Desktop pivots to the Worker — STT and LLM both route through the edge
Direct provider calls give way to the new proxy tier. Auth, vocab overrides, and rate-limit fallback now live in one place instead of being scattered across the desktop client.
Meander joins the everydays.tools family
The first cross-product handshake. Up to this commit, Meander was its own island — desktop login, desktop billing, desktop-only chat. From here on, the chat layer speaks the same bearer-token language as the rest of the Everydays family. Same key opens Meander, Booky, Moltfi. Same wallet pays for all three. The bridge between the apps got walked across, both directions, on this day.
Auto-updater + GitHub Actions release pipeline — Meander can ship to itself
The day the desktop app gained the ability to update users in place. From here every commit could become a real release without manual installer hand-offs.
i18n lands — English default, Traditional Chinese alongside
Quotas finally bite — recording blocked when words or credits are exhausted
First day usage limits were enforced end-to-end on the client, not just shown in the UI as a number that quietly went negative.
Linux support lands — Beer's familiar environment
Beer had finally decided it was time to move to Linux for serious development. Moltfi was mature enough by this point to replace the Windows trading platforms he'd long depended on, so the path was clear. The moment he made the switch, though, the gap was obvious: Linux had no proper voice-input tool to lean on. Which is why Meander itself had to support Linux — there was no fallback. Compile-time gates keep the Windows path completely untouched while a parallel Linux track unlocks paste through wtype/xdotool/ydotool, X11 + Wayland clipboard, and native widget transparency.
Login gate + 5-step onboarding — anonymous use ends
Same day the desktop client starts reporting word usage back to everydays.tools after every recording. The first time the app cared who you were.

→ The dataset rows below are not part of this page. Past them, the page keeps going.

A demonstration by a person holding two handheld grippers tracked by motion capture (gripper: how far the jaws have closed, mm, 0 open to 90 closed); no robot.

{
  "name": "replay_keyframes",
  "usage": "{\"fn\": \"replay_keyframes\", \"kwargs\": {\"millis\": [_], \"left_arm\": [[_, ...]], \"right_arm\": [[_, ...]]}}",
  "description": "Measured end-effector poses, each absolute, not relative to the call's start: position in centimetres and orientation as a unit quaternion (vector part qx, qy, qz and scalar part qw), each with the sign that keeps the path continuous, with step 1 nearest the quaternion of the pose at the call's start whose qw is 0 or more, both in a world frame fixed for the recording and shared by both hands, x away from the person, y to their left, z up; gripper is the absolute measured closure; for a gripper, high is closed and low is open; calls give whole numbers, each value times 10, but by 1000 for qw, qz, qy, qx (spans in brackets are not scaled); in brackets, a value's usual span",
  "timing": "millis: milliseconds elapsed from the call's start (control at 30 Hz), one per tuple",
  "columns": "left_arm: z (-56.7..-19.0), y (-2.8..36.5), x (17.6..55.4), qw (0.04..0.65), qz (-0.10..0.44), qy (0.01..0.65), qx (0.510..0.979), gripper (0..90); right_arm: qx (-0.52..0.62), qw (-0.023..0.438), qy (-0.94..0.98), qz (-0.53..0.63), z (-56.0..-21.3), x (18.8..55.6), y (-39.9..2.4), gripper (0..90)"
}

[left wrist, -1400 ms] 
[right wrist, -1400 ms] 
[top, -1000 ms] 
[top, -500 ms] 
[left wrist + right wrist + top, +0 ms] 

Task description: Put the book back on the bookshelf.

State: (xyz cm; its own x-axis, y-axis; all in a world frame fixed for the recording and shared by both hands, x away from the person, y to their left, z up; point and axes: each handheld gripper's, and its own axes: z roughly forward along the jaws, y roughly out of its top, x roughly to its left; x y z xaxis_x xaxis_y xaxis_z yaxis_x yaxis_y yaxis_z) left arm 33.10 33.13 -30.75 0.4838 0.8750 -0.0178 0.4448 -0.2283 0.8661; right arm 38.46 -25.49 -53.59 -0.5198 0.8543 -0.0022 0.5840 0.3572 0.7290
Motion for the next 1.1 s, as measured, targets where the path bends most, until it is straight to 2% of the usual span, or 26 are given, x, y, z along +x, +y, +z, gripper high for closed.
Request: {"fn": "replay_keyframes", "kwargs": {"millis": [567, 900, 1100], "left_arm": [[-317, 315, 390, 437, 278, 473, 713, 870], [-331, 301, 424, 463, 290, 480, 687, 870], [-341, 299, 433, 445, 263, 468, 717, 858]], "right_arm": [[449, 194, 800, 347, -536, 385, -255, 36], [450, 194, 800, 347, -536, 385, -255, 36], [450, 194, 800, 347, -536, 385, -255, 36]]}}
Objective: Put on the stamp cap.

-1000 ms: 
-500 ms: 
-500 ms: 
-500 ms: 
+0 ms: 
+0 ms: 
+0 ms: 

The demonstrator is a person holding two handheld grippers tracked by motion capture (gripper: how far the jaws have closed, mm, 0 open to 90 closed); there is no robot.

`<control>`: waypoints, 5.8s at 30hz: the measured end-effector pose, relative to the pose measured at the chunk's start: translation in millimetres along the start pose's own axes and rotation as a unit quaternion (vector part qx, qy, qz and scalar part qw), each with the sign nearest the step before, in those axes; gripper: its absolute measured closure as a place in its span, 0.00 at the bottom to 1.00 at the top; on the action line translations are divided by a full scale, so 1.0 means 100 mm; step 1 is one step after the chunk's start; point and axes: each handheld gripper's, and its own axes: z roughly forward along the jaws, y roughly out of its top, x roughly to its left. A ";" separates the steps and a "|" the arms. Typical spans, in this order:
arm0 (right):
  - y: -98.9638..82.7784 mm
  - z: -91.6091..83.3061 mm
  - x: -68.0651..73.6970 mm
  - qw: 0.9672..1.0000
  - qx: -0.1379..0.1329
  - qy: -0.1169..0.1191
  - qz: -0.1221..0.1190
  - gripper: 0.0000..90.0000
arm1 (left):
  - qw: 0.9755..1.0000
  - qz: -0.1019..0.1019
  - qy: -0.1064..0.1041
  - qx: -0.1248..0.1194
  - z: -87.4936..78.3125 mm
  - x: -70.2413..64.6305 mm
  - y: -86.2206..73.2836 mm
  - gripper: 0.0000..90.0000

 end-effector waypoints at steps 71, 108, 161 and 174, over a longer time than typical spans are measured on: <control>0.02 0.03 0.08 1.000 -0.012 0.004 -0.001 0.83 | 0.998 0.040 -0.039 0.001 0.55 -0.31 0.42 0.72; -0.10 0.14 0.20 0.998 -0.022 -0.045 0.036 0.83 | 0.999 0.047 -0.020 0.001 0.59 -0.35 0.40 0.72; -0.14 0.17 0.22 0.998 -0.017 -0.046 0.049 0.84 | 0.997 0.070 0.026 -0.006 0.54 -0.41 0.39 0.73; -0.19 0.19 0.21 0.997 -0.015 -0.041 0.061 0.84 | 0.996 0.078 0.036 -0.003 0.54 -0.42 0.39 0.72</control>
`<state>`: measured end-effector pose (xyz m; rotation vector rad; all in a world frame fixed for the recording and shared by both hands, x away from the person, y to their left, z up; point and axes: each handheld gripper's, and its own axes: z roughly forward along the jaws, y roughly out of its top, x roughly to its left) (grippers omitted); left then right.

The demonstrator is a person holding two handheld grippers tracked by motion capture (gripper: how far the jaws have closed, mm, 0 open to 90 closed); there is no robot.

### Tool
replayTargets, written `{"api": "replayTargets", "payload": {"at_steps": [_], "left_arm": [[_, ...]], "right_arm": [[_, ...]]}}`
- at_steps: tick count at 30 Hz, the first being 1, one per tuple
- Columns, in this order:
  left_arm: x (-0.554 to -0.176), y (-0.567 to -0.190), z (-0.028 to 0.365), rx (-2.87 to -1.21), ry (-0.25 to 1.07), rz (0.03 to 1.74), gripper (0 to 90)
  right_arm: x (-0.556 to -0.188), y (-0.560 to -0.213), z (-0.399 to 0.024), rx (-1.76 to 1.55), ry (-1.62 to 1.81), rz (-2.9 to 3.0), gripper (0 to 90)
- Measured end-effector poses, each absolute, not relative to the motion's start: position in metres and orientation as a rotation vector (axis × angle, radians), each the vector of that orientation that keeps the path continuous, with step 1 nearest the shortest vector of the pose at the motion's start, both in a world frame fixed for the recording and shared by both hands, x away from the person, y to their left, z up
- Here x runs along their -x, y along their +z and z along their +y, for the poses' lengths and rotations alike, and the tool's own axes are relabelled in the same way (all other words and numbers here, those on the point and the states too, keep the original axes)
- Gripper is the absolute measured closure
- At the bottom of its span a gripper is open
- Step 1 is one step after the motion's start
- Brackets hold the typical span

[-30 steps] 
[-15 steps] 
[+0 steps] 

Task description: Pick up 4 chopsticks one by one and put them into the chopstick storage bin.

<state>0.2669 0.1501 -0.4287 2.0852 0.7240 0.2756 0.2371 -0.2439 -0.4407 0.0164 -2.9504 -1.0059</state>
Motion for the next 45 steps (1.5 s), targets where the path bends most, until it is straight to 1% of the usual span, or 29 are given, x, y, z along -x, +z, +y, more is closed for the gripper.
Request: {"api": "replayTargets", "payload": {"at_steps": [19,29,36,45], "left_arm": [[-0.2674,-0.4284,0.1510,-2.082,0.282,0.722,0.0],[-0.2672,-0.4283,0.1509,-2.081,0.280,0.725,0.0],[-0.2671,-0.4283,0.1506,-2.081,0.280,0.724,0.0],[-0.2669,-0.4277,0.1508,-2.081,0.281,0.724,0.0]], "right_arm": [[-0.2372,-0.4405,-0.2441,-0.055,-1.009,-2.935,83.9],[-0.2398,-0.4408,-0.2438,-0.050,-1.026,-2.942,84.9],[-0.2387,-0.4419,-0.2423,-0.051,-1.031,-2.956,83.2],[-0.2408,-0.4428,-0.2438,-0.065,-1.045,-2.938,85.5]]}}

Google login via everydays.tools — desktop trusts the hub for identity
Old chat module retired — codebase shrinks for once
After three weeks of building the new chat module alongside the old one, the old one finally goes. That day the codebase shrinks instead of growing.
Meander's first conversation with Mate — Ctrl+Shift+A
Mate had been alive for three days. Meander was the reason Mate existed in the first place — the chat sidebar Beer had been planning needed somewhere on the other end. This commit splits Meander's voice input into two paths: Ctrl+Win still pastes dictated text into whatever app you're in, but Ctrl+Shift+A talks to Mate instead. Same microphone, same transcription, but the destination forks. The seed of the whole agent direction in Meander — and the moment the body Mate carries first had a face that could speak to it.
SQLite replaces JSON config — the app gets a real database
First commit — voice transcription on Windows
Day zero. Two months earlier, Beer was a woodworker in Australia who hadn't written code in over ten years. The first commit had no agents, no Linux, no Android, no edge tier — just an idea: I want to talk to my computer. Everything else in this timeline grew from this single push.